Finding mastery is about taking up an activity or seeking opportunities that are personally satisfying and meaningful for you.
It helps you feel like you're growing.
This can include all sorts of things of course, but some ideas might be taking up a new language, learning an instrument, starting a blog (hmmm) or pursuing sports and hobbies.
It helps you feel like your life is progressing and that you are in control of the narrative.
So if the root cause behind your burnout is due to your work being too low a level for you, or even far too difficult for you at this point, then finding mastery in other areas of your life is one way to get your sense of self-efficacy back.
4) Gaining Control
Lastly, gaining control is about recognising that you have the choice on how you want to spend your time and do things the way you want to do them.
This is especially useful when you currently perceive your work as something that it outside of your control.
Every single one of us have a general desire to want to control how our life unfolds. Knowing that we are in control helps to lower stress and increase our psychological wellbeing.
It takes away feelings of learned helplessness - the idea that no matter what we try to do, things don't get any better.
So think about it. Whether you fully embrace it or not, your time outside of work is absolutely yours.
No one can take that away from you.
Hell, I'd really like to just put this out there, but if you're stuck in a job where your work and boss also commands your time outside of it, then maybe it's time to look for a new job.
Get out of there.
It's affecting your mental wellbeing.
Of course, you might also be dealing with factors outside of work like a newborn child or relationship problems.
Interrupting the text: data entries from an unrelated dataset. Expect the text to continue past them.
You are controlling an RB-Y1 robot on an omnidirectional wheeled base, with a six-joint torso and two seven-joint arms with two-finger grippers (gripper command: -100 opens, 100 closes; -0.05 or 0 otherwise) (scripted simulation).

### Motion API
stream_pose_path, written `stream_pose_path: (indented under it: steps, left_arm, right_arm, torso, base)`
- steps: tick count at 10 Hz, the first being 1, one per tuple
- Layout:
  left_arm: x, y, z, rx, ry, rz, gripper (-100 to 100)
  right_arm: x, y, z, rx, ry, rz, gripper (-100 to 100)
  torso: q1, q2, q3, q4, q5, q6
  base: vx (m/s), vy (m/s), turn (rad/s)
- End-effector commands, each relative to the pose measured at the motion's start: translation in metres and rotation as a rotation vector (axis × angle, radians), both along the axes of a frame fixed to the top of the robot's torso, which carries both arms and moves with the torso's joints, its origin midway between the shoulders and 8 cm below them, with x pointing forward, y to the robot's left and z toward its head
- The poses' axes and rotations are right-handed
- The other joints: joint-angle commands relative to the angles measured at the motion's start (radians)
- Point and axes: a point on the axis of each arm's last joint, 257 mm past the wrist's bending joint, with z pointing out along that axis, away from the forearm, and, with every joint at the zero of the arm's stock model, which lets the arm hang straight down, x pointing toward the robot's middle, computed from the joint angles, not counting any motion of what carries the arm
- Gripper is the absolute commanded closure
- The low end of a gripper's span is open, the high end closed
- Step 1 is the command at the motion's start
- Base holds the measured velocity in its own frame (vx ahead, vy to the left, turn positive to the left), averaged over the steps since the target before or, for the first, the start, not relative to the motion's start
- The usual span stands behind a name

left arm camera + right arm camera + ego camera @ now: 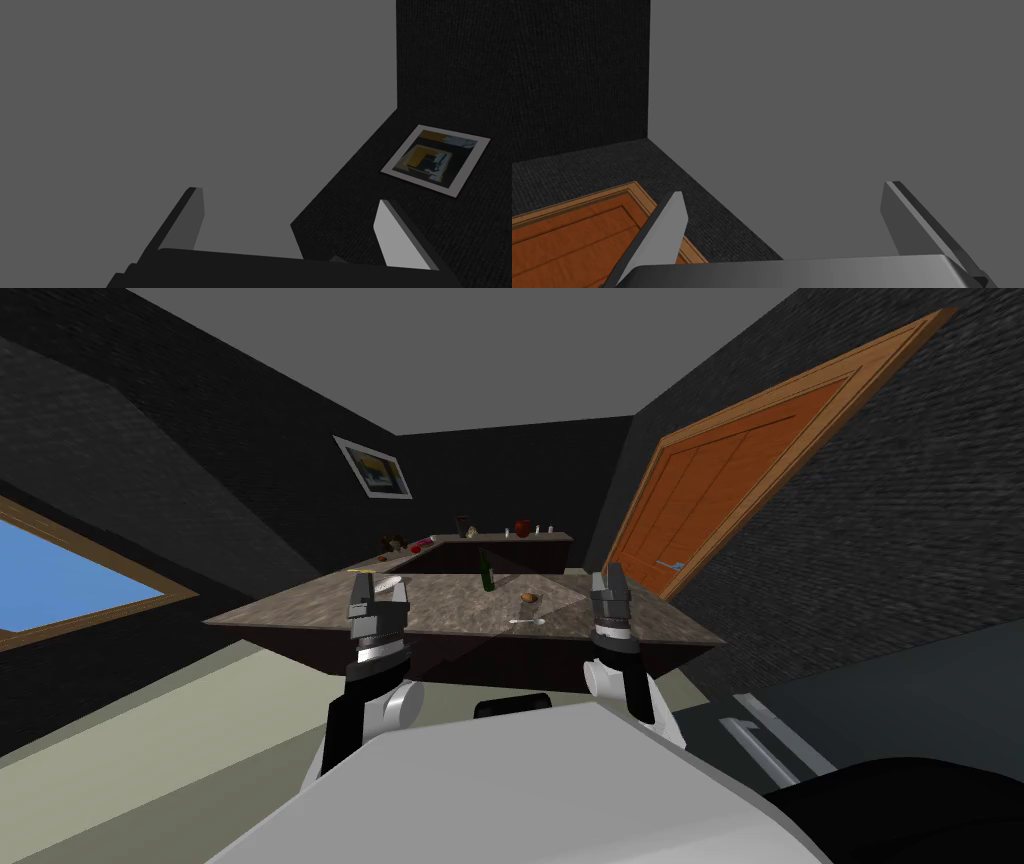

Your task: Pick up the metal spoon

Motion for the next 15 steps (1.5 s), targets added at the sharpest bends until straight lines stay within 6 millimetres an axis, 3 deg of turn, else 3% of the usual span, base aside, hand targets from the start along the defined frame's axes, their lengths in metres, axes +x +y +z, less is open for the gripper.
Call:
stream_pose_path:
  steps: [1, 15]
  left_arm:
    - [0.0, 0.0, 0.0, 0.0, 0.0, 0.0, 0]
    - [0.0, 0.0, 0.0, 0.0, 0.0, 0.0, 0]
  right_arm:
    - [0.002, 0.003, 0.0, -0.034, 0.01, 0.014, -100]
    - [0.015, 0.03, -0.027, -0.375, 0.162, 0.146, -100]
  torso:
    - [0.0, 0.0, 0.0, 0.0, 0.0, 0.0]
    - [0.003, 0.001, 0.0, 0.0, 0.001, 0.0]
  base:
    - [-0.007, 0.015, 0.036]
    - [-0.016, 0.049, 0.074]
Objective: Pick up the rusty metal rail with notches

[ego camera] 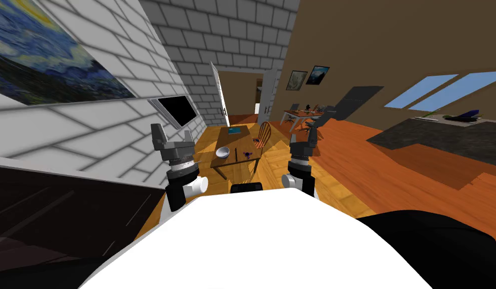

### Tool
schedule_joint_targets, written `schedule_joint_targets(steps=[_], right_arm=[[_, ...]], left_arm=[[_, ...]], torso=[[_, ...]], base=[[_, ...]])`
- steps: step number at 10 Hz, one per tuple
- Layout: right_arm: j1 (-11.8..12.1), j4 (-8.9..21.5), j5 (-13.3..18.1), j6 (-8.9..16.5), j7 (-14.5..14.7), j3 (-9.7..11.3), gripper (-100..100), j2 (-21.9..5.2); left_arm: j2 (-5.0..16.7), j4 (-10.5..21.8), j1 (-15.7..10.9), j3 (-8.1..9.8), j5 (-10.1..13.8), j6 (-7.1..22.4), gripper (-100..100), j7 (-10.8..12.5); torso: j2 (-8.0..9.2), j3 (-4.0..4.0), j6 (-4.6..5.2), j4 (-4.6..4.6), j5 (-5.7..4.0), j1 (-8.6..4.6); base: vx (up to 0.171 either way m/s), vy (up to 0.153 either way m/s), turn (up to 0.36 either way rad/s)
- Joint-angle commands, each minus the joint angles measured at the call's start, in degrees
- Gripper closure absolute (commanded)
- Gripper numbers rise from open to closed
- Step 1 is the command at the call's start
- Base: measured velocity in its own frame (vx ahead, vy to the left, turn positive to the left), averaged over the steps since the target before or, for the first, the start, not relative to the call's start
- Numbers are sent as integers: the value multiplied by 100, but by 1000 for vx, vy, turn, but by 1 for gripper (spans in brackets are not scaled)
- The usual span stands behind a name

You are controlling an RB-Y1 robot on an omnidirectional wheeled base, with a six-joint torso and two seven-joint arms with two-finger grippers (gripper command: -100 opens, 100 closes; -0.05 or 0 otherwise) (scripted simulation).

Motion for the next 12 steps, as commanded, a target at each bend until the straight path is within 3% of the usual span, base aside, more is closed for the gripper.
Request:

If that's what's happening, it's not a small wonder you are burnout.
You're stressed at work and outside of it.
In that case, if it's possible to take a career break, do go for it. I know many people who've done so, and for the better. I think we all starting to realise this by now, but our mental health should really come first.
Otherwise, if leaving your job is not something that's possible right now, do talk to a mental health professional who can at least listen in. They can really help in addressing the issues in your life, whether at work or outside of it.
For now, take care.
Thanks for reading this article. I hope you take care of yourself and if you ever needed any help, you know where to find me. Take care, Hernping.